§ **WHAT TO DO**
Leaving out every picture, copy the lines of the material below exactly, from the line containing "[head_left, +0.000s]" through the line containing "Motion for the".

§ **DATA BLOCK**
—————

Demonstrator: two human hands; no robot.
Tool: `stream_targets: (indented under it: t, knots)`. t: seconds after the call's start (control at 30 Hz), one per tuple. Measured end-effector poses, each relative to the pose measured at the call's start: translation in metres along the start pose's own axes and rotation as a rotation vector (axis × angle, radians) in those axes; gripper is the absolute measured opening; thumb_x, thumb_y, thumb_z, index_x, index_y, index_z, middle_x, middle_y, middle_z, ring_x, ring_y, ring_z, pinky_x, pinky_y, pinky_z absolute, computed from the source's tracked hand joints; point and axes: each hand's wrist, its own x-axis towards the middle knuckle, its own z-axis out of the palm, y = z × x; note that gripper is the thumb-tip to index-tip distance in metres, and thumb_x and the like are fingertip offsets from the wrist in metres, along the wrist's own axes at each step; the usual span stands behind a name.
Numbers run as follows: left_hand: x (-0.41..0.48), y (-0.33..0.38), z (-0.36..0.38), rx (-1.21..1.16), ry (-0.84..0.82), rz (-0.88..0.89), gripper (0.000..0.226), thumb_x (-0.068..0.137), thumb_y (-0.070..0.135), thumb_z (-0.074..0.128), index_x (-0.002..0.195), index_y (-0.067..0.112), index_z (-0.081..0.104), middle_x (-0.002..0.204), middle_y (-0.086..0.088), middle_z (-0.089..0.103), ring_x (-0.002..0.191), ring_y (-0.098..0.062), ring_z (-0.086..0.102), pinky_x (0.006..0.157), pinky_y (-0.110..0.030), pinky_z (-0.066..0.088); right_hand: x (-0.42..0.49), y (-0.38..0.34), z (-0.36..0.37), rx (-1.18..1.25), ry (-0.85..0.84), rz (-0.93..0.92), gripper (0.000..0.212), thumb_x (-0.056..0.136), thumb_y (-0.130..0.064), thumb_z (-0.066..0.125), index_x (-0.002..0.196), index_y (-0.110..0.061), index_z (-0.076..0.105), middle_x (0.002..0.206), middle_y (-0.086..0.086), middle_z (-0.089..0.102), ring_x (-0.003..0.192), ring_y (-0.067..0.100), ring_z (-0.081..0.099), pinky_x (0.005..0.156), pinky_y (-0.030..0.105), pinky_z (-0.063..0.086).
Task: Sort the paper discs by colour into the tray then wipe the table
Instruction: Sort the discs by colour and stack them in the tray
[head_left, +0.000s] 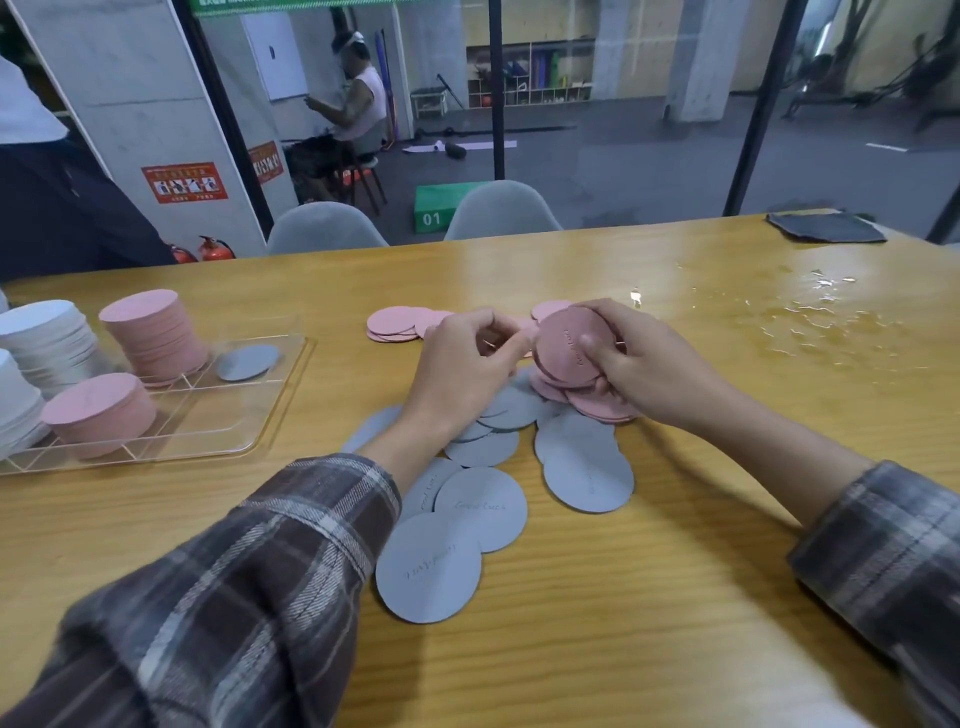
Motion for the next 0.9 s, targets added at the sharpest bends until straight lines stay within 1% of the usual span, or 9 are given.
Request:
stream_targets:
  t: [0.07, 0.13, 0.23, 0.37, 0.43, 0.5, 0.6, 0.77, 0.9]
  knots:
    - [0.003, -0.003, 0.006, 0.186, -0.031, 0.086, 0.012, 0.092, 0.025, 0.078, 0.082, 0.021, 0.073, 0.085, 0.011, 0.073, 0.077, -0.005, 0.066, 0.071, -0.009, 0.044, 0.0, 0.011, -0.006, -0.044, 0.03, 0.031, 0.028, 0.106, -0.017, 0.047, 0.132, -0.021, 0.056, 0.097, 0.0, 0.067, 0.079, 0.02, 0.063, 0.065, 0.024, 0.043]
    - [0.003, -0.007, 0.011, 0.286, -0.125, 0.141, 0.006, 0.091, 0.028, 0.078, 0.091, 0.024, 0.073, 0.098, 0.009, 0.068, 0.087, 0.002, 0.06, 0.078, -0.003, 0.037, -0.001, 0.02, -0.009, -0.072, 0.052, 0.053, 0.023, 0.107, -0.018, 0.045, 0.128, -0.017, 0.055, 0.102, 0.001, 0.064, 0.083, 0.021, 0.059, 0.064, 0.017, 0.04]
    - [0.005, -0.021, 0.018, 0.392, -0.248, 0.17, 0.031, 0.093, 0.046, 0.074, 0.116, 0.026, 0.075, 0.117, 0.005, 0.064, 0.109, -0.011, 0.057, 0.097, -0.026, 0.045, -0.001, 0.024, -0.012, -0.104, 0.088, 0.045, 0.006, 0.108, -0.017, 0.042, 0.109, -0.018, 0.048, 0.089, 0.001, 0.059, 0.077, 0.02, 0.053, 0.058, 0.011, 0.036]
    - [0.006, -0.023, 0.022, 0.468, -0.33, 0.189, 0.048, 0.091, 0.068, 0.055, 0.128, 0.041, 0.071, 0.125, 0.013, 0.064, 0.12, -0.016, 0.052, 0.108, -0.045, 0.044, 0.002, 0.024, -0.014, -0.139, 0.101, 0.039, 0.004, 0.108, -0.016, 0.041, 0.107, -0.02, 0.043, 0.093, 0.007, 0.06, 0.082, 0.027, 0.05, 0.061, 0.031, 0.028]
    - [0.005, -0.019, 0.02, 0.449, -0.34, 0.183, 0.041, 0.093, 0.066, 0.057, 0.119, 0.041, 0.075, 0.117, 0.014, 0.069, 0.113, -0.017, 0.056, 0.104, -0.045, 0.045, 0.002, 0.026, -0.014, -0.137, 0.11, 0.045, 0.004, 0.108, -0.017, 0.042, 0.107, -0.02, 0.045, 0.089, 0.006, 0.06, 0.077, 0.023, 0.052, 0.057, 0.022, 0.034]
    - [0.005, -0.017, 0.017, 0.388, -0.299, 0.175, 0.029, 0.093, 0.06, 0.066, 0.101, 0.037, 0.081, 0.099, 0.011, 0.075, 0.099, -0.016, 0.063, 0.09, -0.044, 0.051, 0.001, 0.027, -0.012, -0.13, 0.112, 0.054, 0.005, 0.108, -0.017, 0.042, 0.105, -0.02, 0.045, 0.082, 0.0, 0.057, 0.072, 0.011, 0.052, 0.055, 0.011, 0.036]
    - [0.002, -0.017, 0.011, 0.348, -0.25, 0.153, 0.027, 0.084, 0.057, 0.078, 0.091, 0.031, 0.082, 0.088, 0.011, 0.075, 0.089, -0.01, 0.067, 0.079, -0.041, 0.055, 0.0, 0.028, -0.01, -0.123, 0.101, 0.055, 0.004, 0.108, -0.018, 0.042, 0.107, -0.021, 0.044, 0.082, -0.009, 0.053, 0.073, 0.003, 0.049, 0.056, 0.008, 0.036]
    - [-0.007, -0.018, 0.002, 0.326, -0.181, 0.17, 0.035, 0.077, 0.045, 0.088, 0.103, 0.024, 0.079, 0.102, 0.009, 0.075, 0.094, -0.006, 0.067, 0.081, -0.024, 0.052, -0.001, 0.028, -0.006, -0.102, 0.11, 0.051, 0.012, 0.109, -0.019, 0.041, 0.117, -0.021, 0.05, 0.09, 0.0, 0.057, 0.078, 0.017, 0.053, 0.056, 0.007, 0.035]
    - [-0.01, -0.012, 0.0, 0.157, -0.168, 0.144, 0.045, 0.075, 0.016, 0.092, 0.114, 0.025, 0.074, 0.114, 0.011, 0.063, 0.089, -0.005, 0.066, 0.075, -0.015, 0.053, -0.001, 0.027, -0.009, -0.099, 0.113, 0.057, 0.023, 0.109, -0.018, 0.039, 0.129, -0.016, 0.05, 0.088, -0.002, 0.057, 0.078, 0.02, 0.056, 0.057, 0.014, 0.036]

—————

§ **RESPONSE**
[head_left, +0.000s] 
Motion for the next 0.9 s, targets added at the sharpest bends until straight lines stay within 1% of the usual span, or 9 are given.

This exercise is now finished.